On Fri, Feb 10, 2017 at 11:36:12AM +0100, Jean-Jacques Hiblot wrote:
> 2017-02-09 17:29 GMT+01:00 Russell King - ARM Linux <linux@xxxxxxxxxxxxxxx>:
> > On Tue, Feb 07, 2017 at 10:57:55PM +0000, Abel Vesa wrote:
> >> +#ifdef CONFIG_DYNAMIC_FTRACE_WITH_REGS
> >> +
> >> +.macro __ftrace_regs_caller
> >> +
> >> + add ip, sp, #4 @ move in IP the value of SP as it was
> >> + @ before the push {lr} of the mcount mechanism
> >> + stmdb sp!, {ip,lr,pc}
> >> + stmdb sp!, {r0-r11,lr}
> >> +
> >> + @ stack content at this point:
> >> + @ 0 4 44 48 52 56 60 64
> >> + @ R0 | R1 | ... | R11 | LR | SP + 4 | LR | PC | previous LR |
> >
> > How important is this to be close to "struct pt_regs" ? Do we care about
> > r12 being "wrong" ? The other issue is that pt_regs is actually 72
> > bytes in size, not 68 bytes. So, does that mean we end up inappropriately
> > leaking some of the kernel stack to userspace through ftrace?
> >
> > It's possible to save all the registers like this if we need to provide
> > a complete picture of the register set at function entry:
> >
> > str ip, [sp, #-16]!
> > add ip, sp, #20
> > stmia sp, {ip, lr, pc}
> > stmdb sp!, {r0 - r11}
> >
> > However, is that even correct - don't we want pt_regs' LR and PC to be
> > related to the function call itself?

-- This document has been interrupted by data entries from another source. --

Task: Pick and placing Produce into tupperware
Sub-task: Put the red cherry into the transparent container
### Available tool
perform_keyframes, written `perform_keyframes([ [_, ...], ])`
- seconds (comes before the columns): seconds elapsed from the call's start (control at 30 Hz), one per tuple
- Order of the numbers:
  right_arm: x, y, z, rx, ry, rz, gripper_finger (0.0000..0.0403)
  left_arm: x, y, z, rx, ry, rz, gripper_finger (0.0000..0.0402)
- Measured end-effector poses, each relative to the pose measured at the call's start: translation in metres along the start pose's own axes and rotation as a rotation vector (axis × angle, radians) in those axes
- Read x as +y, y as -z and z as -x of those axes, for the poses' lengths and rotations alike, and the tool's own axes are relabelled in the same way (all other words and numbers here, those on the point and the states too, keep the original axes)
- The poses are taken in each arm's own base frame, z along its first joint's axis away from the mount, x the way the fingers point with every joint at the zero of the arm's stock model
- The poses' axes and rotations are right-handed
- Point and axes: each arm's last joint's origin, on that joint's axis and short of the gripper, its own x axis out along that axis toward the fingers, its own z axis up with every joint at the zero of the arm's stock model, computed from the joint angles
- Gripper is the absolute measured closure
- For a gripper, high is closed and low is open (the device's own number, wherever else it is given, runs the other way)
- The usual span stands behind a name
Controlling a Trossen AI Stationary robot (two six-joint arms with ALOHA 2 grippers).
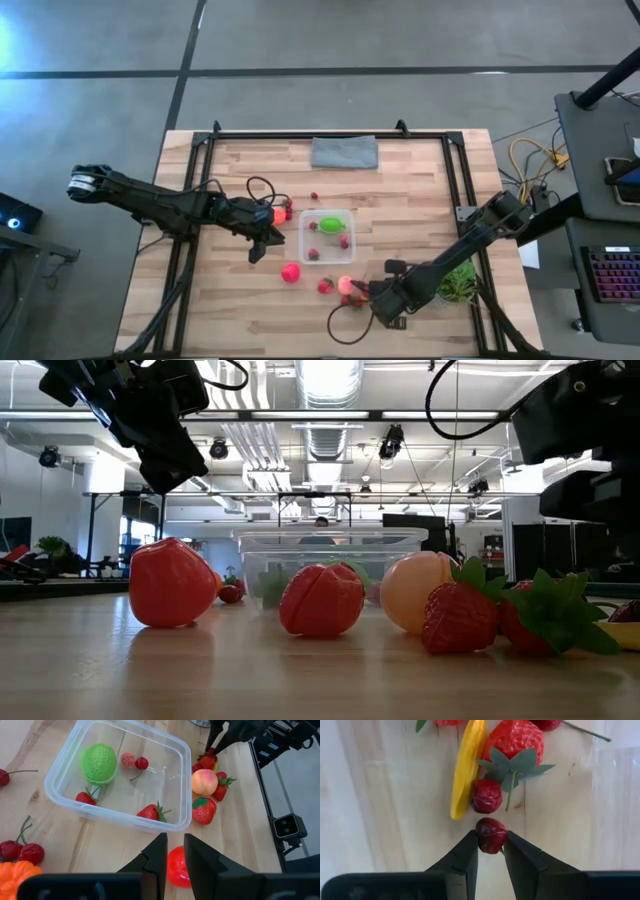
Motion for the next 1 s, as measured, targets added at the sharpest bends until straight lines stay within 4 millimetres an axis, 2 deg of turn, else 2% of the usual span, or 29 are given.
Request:
perform_keyframes([
  [0.13,0.000,0.000,0.013,-0.021,-0.034,-0.087,0.0331,0.000,0.000,0.000,0.000,0.000,0.000,0.0353],
  [0.3,-0.004,-0.003,0.049,-0.165,-0.058,-0.211,0.0333,0.000,0.000,0.000,0.000,0.000,0.000,0.0353],
  [0.47,-0.027,-0.014,0.087,-0.387,-0.030,-0.399,0.0318,0.000,0.000,0.000,0.000,0.000,0.000,0.0353],
  [0.57,-0.050,-0.028,0.100,-0.456,-0.032,-0.458,0.0309,0.000,0.000,0.000,0.000,0.000,0.000,0.0353],
  [0.8,-0.104,-0.077,0.104,-0.584,-0.102,-0.536,0.0305,0.000,0.000,0.000,0.001,0.001,-0.001,0.0353],
  [0.9,-0.118,-0.094,0.096,-0.591,-0.173,-0.548,0.0305,0.000,0.000,0.001,0.001,0.002,-0.001,0.0353],
  [1.0,-0.123,-0.102,0.082,-0.532,-0.231,-0.567,0.0303,0.000,0.000,0.002,0.002,0.002,0.000,0.0352],
])
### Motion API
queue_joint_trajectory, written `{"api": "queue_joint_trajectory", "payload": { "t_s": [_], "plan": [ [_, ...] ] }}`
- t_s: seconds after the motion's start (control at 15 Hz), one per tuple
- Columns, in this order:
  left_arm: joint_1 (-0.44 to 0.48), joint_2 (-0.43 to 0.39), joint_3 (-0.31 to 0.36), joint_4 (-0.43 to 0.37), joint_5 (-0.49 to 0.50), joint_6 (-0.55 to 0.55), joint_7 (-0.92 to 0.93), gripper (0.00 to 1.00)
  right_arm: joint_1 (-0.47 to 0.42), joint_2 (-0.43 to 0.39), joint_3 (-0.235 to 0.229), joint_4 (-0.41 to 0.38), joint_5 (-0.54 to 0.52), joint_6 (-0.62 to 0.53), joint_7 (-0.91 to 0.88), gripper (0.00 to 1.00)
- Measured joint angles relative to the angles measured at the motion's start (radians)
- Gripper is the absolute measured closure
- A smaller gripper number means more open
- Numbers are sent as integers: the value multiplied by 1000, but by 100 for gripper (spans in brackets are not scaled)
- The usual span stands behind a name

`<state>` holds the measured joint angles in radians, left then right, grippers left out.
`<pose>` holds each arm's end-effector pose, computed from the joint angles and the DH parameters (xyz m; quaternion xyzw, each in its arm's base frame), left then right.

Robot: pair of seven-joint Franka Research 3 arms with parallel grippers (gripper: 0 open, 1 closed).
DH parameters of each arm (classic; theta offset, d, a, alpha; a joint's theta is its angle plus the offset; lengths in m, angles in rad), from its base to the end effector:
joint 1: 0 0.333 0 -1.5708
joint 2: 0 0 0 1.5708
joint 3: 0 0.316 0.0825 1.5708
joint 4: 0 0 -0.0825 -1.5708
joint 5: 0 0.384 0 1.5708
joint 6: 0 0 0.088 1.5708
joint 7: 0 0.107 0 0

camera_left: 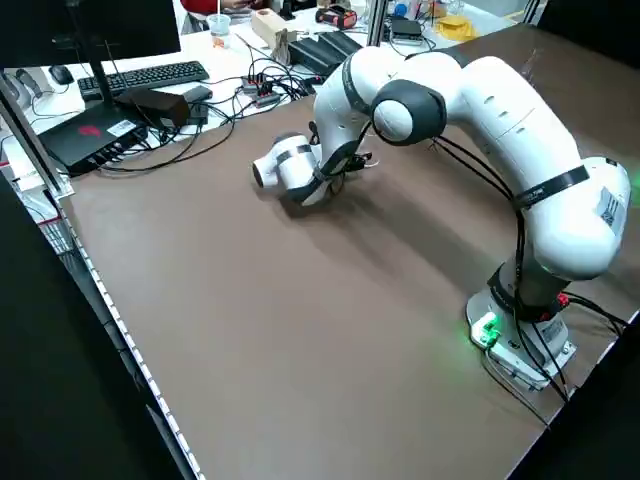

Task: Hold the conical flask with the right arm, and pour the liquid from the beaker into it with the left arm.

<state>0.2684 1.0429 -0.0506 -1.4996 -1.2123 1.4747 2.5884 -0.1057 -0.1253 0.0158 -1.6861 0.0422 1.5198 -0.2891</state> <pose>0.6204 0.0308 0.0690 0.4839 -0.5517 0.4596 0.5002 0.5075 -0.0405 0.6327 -0.9946 -0.1000 0.0163 0.0236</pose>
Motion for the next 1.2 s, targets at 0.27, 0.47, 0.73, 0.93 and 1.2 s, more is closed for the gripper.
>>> {"api": "queue_joint_trajectory", "payload": {
  "t_s": [0.27, 0.47, 0.73, 0.93, 1.2],
  "plan": [
    [-14, 6, 0, 3, -30, 9, 0, 0, 0, 0, 0, 2, 0, -8, -1, 0],
    [-27, 9, 0, 3, -39, 10, 0, 0, 0, 0, -1, 3, 0, -8, -1, 0],
    [-48, 18, 0, 3, -57, 13, 0, 0, 0, 0, -6, 4, 0, -8, -1, 0],
    [-59, 25, 0, 3, -72, 18, 0, 0, -1, 0, -8, 4, 0, -9, -1, 0],
    [-74, 28, 0, 3, -89, 22, 0, 1, -1, 0, -9, 4, 0, -9, -1, 0]
  ]
}}
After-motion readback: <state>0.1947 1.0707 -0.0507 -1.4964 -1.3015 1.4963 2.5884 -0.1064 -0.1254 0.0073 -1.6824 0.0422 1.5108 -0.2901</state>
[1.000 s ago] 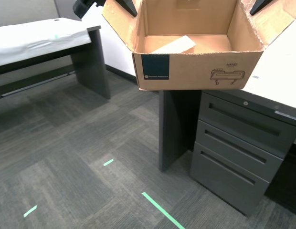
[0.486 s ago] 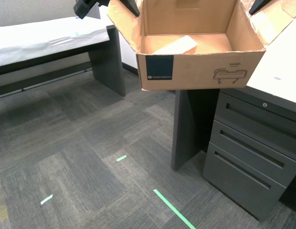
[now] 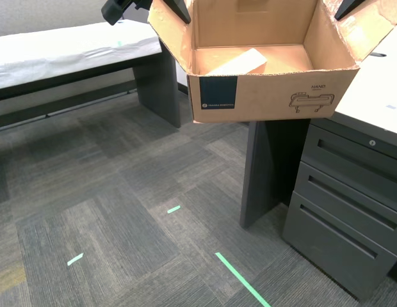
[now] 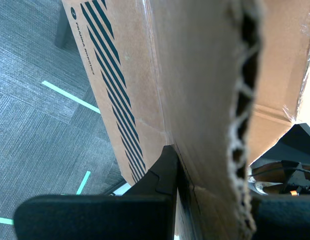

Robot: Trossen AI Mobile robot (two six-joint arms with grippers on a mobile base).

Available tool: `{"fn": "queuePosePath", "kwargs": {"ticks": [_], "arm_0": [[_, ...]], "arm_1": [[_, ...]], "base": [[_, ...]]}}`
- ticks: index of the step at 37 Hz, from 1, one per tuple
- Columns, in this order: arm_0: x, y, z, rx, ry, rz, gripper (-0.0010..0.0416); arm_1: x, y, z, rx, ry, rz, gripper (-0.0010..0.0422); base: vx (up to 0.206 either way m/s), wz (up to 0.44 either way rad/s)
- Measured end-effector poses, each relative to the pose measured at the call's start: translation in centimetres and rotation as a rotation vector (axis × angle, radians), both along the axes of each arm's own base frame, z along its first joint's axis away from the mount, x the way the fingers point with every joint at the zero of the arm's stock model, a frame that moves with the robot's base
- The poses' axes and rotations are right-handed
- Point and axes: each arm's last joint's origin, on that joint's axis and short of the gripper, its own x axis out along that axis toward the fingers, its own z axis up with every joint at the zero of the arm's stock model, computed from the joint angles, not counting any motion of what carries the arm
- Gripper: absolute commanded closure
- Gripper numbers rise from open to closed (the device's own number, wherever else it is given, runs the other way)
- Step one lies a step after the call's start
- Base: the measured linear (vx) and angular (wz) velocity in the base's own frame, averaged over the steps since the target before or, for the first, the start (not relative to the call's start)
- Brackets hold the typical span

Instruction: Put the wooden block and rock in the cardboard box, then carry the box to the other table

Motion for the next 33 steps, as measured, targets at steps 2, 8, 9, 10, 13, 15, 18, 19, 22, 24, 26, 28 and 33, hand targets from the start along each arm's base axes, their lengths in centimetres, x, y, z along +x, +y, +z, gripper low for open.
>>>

The "previous LR" as you describe
> > it is where the called function (the one that is being traced) will
> > return to. The current LR at this point is the address within the
> > traced function. So actually I think this is more strictly correct, if
> > I'm understanding the intention here correctly:
> >
> > str ip, [sp, #S_IP - PT_REGS_SIZE]! @ save current IP
> > ldr ip, [sp, #PT_REGS_SIZE - S_IP] @ get LR at traced function entry
> > str lr, [sp, #S_PC - S_IP] @ save current LR as PC
> > str ip, [sp, #S_LR - S_IP] @ save traced function return
> > add ip, sp, #PT_REGS_SIZE - S_IP + 4
> > str ip, [sp, #S_SP - SP_IP] @ save stack pointer at function entry
> > stmdb sp!, {r0 - r11}
> > @ clear CPSR and old_r0 words
> > mov r3, #0
> > str r3, [sp, #S_PSR]
> > str r3, [sp, #S_OLD_R0]
> >
> > However, that has the side effect of misaligning the stack (the stack
> > needs to be aligned to 8 bytes). So, if we decide we don't care about
> > the saved LR value (except as a mechanism to preserve it across the
> > call into the ftrace code):
> >
> > str ip, [sp, #S_IP - PT_REGS_SIZE + 4]!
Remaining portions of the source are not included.